(Data excerpts)

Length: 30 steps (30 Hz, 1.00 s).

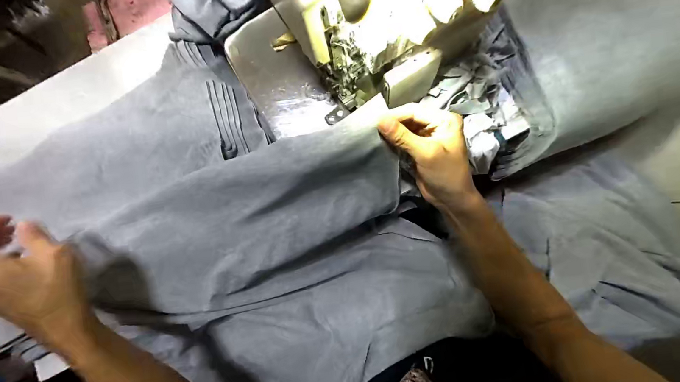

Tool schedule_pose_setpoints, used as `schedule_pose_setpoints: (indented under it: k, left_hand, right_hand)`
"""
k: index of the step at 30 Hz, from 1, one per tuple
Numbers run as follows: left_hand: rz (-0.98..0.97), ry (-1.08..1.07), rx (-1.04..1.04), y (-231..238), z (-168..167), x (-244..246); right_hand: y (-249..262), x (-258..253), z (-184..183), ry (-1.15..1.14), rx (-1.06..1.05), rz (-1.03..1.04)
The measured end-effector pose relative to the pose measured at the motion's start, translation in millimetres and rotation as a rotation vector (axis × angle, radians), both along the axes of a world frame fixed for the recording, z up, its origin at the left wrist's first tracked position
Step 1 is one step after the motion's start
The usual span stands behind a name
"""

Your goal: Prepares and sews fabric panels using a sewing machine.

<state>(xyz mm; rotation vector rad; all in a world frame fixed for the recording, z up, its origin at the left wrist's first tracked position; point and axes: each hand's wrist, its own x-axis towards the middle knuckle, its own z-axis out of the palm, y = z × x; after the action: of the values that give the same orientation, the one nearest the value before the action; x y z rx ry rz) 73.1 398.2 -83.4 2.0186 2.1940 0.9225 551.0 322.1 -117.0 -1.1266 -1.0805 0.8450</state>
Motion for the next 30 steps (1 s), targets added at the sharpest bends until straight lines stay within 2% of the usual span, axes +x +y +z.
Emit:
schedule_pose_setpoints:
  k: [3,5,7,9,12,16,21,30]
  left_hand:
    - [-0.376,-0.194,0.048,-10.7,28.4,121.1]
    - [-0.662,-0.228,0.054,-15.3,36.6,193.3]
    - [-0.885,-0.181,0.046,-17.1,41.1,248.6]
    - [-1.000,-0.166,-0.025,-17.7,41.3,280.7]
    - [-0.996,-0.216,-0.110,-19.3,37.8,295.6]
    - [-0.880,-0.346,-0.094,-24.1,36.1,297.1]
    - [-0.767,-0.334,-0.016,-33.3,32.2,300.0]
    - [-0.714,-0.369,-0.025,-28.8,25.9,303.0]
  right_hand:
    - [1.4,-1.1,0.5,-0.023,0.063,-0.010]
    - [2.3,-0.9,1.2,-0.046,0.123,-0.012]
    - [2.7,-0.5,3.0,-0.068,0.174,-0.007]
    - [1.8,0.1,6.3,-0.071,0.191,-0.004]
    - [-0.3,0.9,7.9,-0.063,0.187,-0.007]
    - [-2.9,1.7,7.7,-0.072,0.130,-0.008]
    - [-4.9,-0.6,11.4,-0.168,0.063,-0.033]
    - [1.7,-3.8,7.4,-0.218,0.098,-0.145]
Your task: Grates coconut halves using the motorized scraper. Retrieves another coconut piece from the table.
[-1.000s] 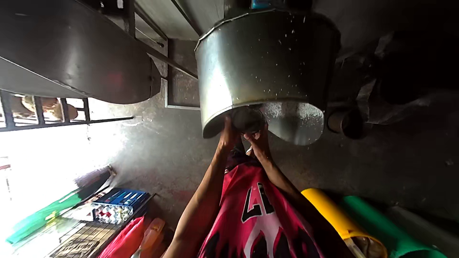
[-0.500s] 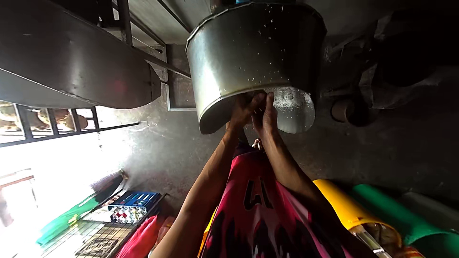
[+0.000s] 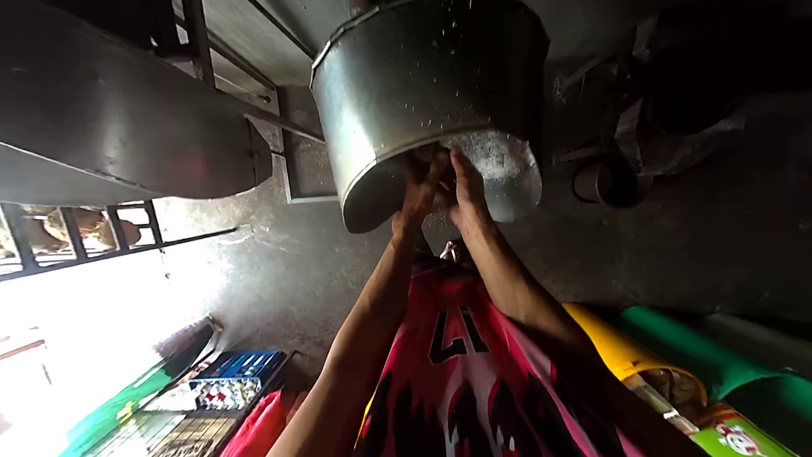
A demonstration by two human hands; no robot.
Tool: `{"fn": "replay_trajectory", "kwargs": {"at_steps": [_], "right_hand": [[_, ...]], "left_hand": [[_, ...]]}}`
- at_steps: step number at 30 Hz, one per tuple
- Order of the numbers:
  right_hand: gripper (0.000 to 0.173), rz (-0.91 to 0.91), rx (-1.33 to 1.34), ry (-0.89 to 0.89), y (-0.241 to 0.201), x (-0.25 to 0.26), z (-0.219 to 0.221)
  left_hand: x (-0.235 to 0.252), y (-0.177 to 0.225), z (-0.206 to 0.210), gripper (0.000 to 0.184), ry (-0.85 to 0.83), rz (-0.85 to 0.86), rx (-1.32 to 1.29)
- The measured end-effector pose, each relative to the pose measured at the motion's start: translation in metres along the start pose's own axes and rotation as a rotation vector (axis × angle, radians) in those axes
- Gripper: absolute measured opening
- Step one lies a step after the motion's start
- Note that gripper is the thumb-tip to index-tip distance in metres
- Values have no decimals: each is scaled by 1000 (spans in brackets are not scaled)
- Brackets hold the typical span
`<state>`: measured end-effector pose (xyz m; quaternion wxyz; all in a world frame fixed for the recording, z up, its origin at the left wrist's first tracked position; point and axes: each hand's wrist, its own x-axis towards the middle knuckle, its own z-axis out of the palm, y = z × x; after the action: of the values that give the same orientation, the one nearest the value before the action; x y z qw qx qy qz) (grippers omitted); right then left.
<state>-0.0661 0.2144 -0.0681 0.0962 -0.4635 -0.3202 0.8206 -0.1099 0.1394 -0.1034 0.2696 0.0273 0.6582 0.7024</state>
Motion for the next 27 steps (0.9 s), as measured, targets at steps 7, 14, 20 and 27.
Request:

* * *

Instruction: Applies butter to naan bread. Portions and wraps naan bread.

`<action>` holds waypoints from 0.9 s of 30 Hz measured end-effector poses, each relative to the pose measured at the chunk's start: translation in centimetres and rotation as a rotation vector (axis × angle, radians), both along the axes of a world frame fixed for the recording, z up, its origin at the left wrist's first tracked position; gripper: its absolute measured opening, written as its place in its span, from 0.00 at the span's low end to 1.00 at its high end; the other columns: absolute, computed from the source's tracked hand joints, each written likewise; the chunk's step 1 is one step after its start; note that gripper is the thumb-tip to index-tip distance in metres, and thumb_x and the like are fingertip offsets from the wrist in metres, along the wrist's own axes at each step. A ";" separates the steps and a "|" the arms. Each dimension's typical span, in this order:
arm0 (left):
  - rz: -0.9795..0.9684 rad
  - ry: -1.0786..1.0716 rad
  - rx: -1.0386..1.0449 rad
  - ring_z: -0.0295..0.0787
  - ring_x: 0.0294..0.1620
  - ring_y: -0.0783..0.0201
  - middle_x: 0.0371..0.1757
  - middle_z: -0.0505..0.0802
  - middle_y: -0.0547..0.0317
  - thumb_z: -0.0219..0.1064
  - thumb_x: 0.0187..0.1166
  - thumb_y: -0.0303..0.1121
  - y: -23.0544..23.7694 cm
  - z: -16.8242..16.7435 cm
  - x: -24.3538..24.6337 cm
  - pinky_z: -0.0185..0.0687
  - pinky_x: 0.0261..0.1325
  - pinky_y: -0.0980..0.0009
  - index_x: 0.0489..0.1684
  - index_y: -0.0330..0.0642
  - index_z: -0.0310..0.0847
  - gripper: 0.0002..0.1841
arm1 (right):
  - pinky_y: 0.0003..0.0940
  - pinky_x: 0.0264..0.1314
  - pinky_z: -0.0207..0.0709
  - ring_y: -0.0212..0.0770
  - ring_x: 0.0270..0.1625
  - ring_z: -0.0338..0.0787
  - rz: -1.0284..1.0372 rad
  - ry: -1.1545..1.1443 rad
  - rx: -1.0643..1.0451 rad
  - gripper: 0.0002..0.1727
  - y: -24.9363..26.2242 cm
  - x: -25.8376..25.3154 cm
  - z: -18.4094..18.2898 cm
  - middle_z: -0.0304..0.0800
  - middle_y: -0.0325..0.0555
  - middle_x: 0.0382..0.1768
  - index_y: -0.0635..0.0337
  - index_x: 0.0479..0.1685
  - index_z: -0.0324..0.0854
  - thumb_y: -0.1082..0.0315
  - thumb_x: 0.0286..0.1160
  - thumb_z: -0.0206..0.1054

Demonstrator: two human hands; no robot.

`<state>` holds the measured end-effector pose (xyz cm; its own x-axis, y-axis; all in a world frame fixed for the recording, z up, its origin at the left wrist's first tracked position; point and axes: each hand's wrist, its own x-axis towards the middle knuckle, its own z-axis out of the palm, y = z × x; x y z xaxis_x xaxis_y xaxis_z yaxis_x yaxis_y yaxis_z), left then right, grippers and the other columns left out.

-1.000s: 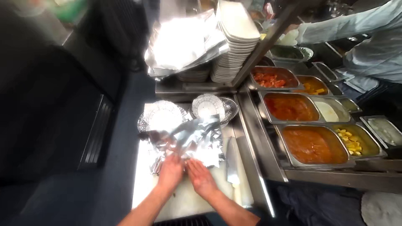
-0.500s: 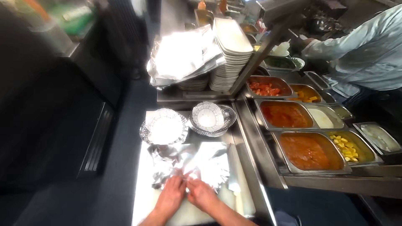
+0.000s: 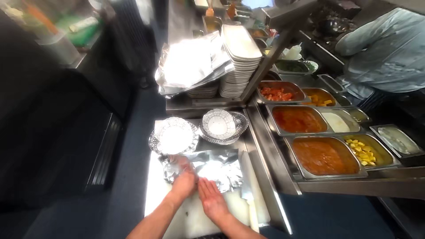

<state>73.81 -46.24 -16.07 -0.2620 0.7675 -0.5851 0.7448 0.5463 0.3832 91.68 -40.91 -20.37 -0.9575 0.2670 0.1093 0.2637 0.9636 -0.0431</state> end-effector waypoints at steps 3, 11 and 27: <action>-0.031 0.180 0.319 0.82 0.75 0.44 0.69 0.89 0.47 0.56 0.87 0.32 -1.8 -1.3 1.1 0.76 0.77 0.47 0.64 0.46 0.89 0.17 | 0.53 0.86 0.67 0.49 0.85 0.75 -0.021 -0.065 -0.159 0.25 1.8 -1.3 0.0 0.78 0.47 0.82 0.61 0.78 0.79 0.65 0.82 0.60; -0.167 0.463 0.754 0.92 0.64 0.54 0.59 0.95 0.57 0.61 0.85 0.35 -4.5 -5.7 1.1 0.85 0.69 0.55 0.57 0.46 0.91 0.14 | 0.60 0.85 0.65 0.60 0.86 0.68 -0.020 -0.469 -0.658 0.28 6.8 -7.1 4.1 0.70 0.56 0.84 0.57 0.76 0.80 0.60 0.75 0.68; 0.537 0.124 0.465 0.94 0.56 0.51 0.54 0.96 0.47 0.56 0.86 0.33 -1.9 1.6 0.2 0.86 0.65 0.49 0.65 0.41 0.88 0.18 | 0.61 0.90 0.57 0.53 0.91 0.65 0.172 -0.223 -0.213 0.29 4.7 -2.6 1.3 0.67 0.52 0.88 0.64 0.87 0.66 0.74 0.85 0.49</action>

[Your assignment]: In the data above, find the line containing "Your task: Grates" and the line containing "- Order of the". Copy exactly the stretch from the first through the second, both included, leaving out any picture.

[Result]:
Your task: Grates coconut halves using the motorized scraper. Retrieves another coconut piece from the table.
[-1.000s] 
[-0.500s] 
[+0.000s] 
A demonstration by two human hands; no robot.
Tool: `{"fn": "replay_trajectory", "kwargs": {"at_steps": [_], "right_hand": [[_, ...]], "left_hand": [[_, ...]]}}`
- at_steps: step number at 30 Hz, one per tuple
- Order of the numbers:

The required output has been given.